Correlation Between Transamerica Emerging and Aqr Global
Can any of the company-specific risk be diversified away by investing in both Transamerica Emerging and Aqr Global at the same time? Although using a correlation coefficient on its own may not help to predict future stock returns, this module helps to understand the diversifiable risk of combining Transamerica Emerging and Aqr Global into the same portfolio, which is an essential part of the fundamental portfolio management process.
By analyzing existing cross correlation between Transamerica Emerging Markets and Aqr Global Macro, you can compare the effects of market volatilities on Transamerica Emerging and Aqr Global and check how they will diversify away market risk if combined in the same portfolio for a given time horizon. You can also utilize pair trading strategies of matching a long position in Transamerica Emerging with a short position of Aqr Global. Check out your portfolio center. Please also check ongoing floating volatility patterns of Transamerica Emerging and Aqr Global.

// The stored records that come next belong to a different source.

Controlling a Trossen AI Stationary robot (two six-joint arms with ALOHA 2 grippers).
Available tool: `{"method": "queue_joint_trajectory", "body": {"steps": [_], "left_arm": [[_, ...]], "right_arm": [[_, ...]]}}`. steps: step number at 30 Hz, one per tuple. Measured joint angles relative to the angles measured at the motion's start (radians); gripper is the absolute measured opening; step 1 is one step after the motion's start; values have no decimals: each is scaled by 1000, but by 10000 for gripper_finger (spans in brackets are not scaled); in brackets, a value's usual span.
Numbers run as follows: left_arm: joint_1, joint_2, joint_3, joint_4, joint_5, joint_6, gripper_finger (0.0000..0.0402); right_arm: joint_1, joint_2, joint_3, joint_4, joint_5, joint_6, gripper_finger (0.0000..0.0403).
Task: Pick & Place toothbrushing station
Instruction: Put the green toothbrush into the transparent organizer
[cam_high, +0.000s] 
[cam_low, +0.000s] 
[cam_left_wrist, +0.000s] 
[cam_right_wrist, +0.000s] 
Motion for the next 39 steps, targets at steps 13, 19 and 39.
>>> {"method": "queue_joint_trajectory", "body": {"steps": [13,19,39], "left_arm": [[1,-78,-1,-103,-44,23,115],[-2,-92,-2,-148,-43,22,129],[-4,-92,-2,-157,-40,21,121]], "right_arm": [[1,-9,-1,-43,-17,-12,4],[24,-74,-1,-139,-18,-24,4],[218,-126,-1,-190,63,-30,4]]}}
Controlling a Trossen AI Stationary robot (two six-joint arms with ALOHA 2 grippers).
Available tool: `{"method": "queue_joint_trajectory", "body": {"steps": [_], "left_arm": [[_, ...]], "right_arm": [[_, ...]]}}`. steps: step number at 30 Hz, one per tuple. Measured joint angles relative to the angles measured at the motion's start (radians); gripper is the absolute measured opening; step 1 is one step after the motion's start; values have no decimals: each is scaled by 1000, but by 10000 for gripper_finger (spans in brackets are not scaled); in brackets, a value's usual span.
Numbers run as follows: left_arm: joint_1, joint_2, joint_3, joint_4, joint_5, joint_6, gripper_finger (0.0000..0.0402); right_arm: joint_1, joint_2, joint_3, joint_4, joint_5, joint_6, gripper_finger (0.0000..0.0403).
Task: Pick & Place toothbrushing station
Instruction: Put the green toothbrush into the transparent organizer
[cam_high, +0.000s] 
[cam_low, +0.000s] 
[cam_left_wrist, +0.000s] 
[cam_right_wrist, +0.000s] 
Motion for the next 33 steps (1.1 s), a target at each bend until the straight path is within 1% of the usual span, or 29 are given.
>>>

Diversification Opportunities for Transamerica Emerging and Aqr Global
-0.23 | Correlation Coefficient |
Very good diversification
The 3 months correlation between Transamerica and Aqr is -0.23. Overlapping area represents the amount of risk that can be diversified away by holding Transamerica Emerging Markets and Aqr Global Macro in the same portfolio, assuming nothing else is changed. The correlation between historical prices or returns on Aqr Global Macro and Transamerica Emerging is a relative statistical measure of the degree to which these equity instruments tend to move together. The correlation coefficient measures the extent to which returns on Transamerica Emerging Markets are associated (or correlated) with Aqr Global. Values of the correlation coefficient range from -1 to +1, where. The correlation of zero (0) is possible when the price movement of Aqr Global Macro has no effect on the direction of Transamerica Emerging i.e., Transamerica Emerging and Aqr Global go up and down completely randomly.

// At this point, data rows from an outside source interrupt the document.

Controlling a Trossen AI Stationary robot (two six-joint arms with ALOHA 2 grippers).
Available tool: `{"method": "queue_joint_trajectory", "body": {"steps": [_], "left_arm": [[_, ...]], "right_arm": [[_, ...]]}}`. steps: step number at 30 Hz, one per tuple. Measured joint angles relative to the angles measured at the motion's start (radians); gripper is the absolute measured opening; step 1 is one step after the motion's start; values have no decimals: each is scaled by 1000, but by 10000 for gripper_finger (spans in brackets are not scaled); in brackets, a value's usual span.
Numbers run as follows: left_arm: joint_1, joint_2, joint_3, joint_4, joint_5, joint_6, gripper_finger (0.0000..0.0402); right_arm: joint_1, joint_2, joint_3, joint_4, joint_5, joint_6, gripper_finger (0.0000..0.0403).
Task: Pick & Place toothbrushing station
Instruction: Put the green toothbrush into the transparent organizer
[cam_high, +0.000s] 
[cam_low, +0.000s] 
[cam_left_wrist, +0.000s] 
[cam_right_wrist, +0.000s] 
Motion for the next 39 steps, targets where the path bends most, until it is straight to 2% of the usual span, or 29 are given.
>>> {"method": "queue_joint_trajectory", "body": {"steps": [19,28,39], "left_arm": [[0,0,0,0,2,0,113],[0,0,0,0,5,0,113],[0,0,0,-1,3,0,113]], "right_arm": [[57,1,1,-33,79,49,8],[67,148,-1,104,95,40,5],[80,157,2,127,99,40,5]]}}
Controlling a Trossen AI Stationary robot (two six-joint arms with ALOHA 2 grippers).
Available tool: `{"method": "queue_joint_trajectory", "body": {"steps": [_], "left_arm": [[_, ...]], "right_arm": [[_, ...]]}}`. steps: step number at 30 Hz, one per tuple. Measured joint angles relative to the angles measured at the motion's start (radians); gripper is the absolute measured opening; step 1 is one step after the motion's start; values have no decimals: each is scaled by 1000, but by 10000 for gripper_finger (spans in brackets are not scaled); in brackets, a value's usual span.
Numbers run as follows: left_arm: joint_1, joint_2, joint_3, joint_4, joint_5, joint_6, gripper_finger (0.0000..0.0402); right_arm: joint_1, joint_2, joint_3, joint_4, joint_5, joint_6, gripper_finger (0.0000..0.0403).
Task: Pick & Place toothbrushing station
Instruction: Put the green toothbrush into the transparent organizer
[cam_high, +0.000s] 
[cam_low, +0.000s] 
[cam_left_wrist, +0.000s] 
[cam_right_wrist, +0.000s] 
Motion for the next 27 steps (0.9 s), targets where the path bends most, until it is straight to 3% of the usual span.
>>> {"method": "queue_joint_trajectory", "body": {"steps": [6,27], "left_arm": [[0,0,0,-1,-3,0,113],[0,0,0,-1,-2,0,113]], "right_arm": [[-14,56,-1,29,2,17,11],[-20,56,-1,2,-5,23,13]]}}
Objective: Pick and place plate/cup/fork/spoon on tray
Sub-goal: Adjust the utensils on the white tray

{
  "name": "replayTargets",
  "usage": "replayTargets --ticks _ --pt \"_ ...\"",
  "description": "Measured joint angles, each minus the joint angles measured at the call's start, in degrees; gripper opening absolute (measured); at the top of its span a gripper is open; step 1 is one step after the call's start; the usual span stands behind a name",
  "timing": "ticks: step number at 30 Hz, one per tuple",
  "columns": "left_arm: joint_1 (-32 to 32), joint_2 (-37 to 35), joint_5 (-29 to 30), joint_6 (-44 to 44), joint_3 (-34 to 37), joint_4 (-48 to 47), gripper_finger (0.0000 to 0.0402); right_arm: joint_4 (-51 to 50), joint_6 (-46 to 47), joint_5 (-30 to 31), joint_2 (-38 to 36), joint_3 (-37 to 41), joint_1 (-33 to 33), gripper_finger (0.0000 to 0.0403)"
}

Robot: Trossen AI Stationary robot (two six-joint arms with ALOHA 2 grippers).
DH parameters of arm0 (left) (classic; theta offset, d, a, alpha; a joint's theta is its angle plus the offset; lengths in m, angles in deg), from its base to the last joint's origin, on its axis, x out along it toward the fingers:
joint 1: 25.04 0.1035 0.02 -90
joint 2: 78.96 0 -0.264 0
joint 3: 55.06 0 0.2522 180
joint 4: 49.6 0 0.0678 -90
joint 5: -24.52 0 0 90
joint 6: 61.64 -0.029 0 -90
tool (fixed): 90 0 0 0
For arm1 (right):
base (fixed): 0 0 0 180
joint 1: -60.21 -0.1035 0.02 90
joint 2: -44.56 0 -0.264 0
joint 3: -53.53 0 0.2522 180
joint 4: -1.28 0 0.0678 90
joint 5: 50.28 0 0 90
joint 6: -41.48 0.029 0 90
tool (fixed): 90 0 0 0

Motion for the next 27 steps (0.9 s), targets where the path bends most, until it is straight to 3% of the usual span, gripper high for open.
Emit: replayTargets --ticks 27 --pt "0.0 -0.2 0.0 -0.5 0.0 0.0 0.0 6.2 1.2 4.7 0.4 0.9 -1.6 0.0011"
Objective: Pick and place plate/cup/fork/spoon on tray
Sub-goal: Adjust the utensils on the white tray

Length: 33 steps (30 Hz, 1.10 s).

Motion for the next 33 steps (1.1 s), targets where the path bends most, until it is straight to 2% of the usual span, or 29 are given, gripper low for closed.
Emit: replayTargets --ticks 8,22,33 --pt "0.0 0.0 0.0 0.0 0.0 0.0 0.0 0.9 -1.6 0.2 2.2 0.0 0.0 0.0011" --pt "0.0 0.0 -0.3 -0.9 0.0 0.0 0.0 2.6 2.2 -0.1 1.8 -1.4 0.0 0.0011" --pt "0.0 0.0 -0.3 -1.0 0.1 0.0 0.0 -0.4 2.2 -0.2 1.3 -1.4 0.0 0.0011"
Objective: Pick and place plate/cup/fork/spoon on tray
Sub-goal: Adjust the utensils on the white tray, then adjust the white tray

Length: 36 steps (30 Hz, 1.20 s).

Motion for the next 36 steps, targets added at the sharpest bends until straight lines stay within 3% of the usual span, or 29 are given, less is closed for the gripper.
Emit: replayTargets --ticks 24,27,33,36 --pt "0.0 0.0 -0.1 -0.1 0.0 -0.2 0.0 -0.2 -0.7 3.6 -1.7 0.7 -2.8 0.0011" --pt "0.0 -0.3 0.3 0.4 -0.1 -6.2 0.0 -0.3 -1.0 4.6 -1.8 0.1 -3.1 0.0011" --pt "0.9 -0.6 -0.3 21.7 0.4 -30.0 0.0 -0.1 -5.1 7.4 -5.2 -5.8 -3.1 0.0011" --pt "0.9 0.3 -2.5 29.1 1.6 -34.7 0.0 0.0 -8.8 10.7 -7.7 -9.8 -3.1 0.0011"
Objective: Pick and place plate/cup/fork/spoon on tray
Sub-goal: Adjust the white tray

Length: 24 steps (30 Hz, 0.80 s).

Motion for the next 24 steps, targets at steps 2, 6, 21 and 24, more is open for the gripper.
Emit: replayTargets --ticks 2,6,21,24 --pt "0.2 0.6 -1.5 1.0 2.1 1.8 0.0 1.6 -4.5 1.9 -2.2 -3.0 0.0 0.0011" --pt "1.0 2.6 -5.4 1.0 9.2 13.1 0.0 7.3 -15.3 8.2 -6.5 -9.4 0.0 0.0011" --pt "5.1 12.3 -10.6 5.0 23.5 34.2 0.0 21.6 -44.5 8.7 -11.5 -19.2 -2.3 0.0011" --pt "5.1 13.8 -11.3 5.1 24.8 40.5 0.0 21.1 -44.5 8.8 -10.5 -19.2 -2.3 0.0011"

Pair Corralation between Transamerica Emerging and Aqr Global
Assuming the 90 days horizon Transamerica Emerging Markets is expected to generate 1.53 times more return on investment than Aqr Global. However, Transamerica Emerging is 1.53 times more volatile than Aqr Global Macro. It trades about 0.03 of its potential returns per unit of risk. Aqr Global Macro is currently generating about -0.1 per unit of risk. If you would invest 775.00 in Transamerica Emerging Markets on September 2, 2024 and sell it today you would earn a total of 26.00 from holding Transamerica Emerging Markets or generate 3.35% return on investment over 90 days.

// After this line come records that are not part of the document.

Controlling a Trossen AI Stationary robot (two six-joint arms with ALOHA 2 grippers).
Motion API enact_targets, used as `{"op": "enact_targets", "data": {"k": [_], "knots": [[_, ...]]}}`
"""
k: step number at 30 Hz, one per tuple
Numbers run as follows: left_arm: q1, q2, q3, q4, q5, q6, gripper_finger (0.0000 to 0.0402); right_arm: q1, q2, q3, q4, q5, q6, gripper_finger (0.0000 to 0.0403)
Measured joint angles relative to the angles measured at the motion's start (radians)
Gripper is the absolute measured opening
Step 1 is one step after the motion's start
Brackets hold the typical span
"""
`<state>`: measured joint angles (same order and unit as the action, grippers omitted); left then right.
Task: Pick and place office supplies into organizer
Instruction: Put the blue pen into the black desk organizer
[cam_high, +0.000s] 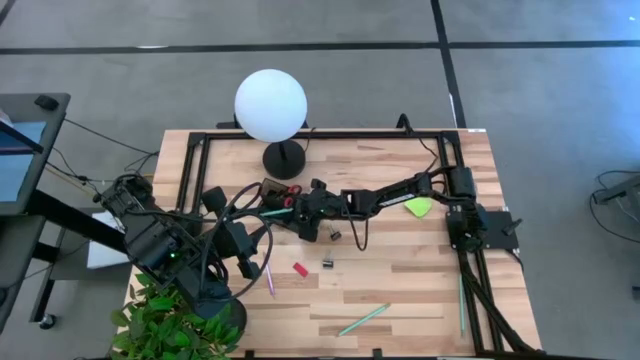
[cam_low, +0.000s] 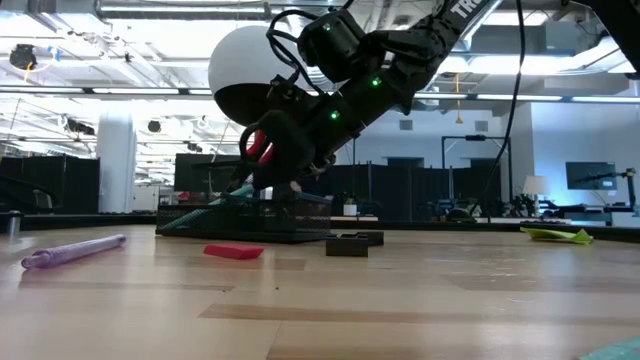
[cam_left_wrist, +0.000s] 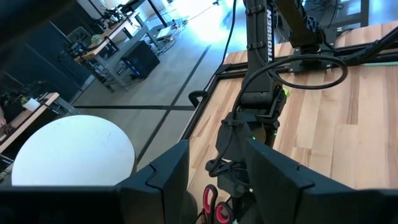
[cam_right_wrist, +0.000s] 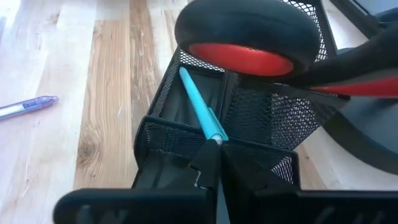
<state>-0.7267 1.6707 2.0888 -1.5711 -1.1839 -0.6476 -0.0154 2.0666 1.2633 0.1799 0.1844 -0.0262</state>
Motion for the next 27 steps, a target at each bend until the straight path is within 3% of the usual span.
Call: {"op": "enact_targets", "data": {"k": [11, 22, 27], "knots": [[0.0, 0.0, 0.0, 0.0, 0.0, 0.001, 0.0153, 0.044, 0.0, 0.0, 0.017, 0.007, -0.003, 0.0001], [0.0, 0.0, 0.0, 0.0, 0.0, 0.008, 0.0153, 0.099, 0.0, 0.0, 0.042, 0.141, -0.036, 0.0], [0.0, 0.0, 0.0, 0.0, 0.0, 0.008, 0.0153, 0.103, -0.016, -0.001, 0.068, 0.152, -0.038, 0.0]]}}
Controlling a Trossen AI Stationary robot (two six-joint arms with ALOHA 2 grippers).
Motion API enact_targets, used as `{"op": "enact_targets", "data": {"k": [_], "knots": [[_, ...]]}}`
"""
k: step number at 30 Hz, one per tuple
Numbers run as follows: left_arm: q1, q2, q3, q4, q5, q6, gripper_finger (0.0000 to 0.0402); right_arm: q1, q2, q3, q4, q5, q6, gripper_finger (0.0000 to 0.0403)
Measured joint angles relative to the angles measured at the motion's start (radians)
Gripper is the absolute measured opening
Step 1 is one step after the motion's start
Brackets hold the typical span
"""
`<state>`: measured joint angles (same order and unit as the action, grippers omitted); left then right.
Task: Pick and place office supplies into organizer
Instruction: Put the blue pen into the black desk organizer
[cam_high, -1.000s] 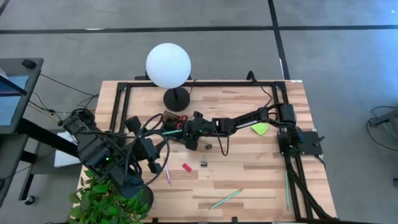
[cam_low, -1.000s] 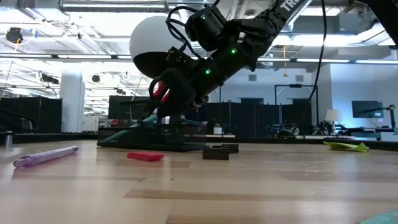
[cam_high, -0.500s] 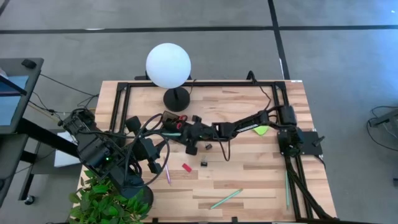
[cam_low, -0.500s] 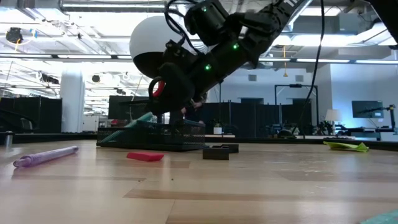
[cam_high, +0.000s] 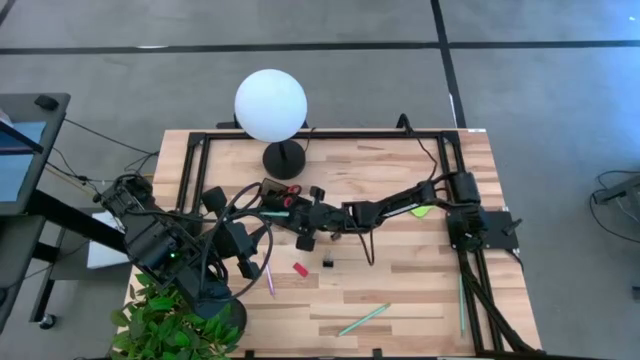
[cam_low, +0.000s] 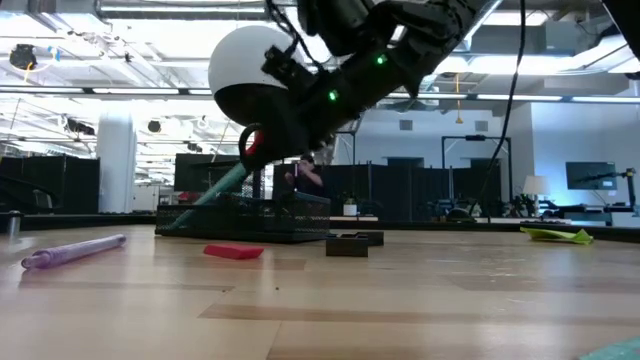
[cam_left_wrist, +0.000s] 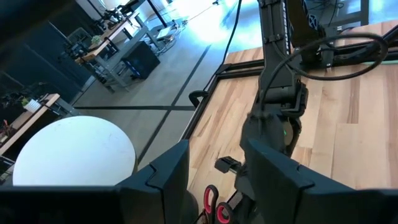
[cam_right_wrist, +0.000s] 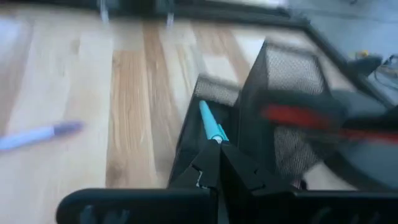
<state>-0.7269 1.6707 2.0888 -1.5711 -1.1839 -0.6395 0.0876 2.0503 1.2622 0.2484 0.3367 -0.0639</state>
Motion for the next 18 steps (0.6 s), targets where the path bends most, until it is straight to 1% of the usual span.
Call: {"op": "enact_targets", "data": {"k": [5, 12, 14, 16, 18], "knots": [[0.0, 0.0, 0.0, 0.0, 0.0, 0.0, 0.0153, 0.014, -0.033, 0.016, 0.053, -0.019, -0.036, 0.0], [0.0, 0.0, 0.0, 0.0, 0.003, -0.001, 0.0153, 0.045, -0.062, 0.102, 0.012, -0.014, -0.102, 0.0], [0.0, 0.0, 0.0, 0.0, 0.016, -0.001, 0.0153, 0.054, -0.069, 0.138, -0.023, 0.022, -0.127, 0.0], [0.0, 0.0, 0.0, 0.0, 0.027, -0.001, 0.0153, 0.062, -0.073, 0.177, -0.087, 0.118, -0.172, 0.0], [0.0, 0.0, 0.0, 0.0, 0.029, -0.002, 0.0153, 0.063, -0.087, 0.217, -0.215, 0.221, -0.21, 0.0]]}}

Time Period | 3 Months [change] |
Direction | Moves Against |
Strength | Insignificant |
Accuracy | 100.0% |
Values | Daily Returns |
Transamerica Emerging Markets vs. Aqr Global Macro
Performance |
Timeline |
Transamerica Emerging |
Aqr Global Macro |
Transamerica Emerging and Aqr Global Volatility Contrast
Predicted Return Density |
Returns |
Pair Trading with Transamerica Emerging and Aqr Global
The main advantage of trading using opposite Transamerica Emerging and Aqr Global positions is that it hedges away some unsystematic risk. Because of two separate transactions, even if Transamerica Emerging position performs unexpectedly, Aqr Global can make up some of the losses. Pair trading also minimizes risk from directional movements in the market. For example, if an entire industry or sector drops because of unexpected headlines, the short position in Aqr Global will offset losses from the drop in Aqr Global's long position.Transamerica Emerging vs. Fidelity Advisor Gold | Transamerica Emerging vs. Goldman Sachs Clean | Transamerica Emerging vs. Sprott Gold Equity | Transamerica Emerging vs. Precious Metals And |
Aqr Global vs. Aqr Large Cap | Aqr Global vs. Aqr Large Cap | Aqr Global vs. Aqr International Defensive | Aqr Global vs. Aqr International Defensive |
Check out your portfolio center.Note that this page's information should be used as a complementary analysis to find the right mix of equity instruments to add to your existing portfolios or create a brand new portfolio. You can also try the Alpha Finder module to use alpha and beta coefficients to find investment opportunities after accounting for the risk.